START Recorded data
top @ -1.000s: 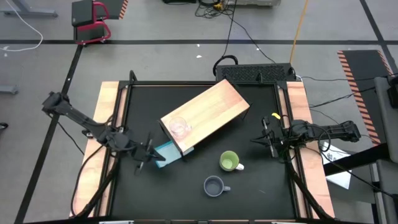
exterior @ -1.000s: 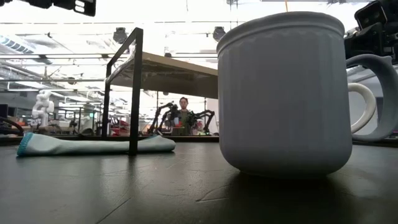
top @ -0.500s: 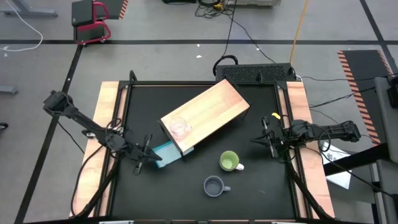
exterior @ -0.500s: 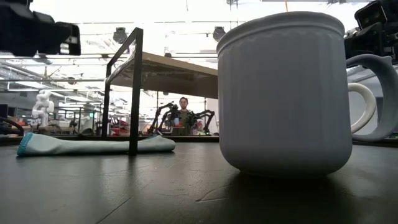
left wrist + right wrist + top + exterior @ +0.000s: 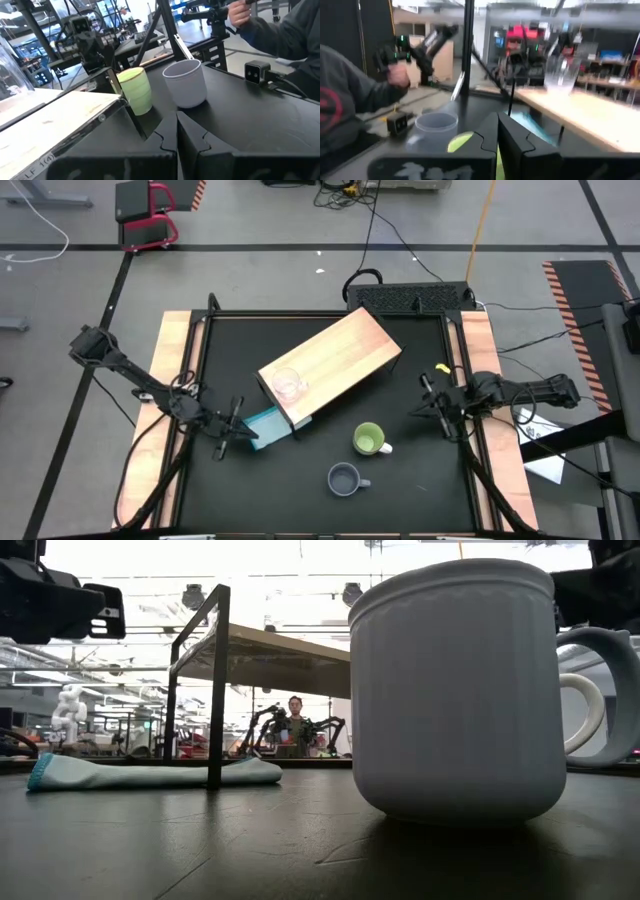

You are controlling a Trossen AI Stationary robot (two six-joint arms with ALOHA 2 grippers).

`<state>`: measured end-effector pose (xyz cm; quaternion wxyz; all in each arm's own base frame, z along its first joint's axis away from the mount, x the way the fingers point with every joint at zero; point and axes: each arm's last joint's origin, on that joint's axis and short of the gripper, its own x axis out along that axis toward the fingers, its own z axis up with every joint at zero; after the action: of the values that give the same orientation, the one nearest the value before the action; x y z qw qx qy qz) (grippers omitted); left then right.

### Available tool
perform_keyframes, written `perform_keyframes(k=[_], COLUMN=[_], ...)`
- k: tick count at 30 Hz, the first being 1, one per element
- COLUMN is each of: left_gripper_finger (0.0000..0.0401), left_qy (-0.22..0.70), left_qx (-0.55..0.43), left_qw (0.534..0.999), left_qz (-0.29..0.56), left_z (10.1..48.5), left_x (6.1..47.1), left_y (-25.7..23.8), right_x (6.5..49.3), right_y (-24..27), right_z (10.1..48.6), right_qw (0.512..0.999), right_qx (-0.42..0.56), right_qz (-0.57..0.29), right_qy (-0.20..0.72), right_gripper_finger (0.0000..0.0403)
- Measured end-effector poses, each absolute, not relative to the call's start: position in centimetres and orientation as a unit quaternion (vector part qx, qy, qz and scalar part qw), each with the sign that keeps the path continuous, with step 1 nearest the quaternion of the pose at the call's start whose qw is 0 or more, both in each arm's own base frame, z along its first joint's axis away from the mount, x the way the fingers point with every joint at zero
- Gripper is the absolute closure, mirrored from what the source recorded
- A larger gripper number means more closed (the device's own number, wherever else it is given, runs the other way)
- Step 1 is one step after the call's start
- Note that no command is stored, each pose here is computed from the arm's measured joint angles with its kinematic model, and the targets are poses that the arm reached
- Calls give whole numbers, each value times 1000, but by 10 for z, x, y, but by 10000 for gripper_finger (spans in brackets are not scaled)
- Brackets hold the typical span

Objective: Stack small to large cups/mugs on shelf
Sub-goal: Put the gray mug on the shelf

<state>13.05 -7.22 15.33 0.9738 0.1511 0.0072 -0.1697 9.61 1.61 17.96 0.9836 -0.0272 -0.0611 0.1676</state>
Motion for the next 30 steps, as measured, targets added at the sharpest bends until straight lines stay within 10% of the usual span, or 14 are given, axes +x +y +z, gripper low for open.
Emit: perform_keyframes(k=[30], left_gripper_finger=[399], left_qy=[37], left_qx=[148], left_qw=[976], left_qz=[-157], left_z=[148], left_x=[133], left_y=[-67], right_x=[119], right_y=[45], right_z=[176], right_qw=[961], right_qx=[-59], right_qz=[267], right_qy=[-46], right_gripper_finger=[403])
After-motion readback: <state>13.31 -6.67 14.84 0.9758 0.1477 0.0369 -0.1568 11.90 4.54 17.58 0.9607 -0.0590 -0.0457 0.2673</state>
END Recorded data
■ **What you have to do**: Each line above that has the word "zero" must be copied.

■ **Answer for this exercise**:
`<state>`: measured end-effector pose (xyz cm; quaternion wxyz; all in each arm's own base frame, z along its first joint's axis away from the mount, x the way the fingers point with every joint at zero; point and axes: each arm's last joint's origin, on that joint's axis and short of the gripper, its own x axis out along that axis toward the fingers, its own z axis up with every joint at zero; after the action: of the values that give the same orientation, the one nearest the value before the action; x y z qw qx qy qz) (grippers omitted); left then right.
- Measured end-effector poses, each absolute, not relative to the call's start: position in centimetres and orientation as a unit quaternion (vector part qx, qy, qz and scalar part qw), each with the sign that keeps the path continuous, with step 1 nearest the quaternion of the pose at the call's start whose qw is 0 or more, both in each arm's own base frame, z along its first joint's axis away from the mount, x the way the fingers point with every joint at zero

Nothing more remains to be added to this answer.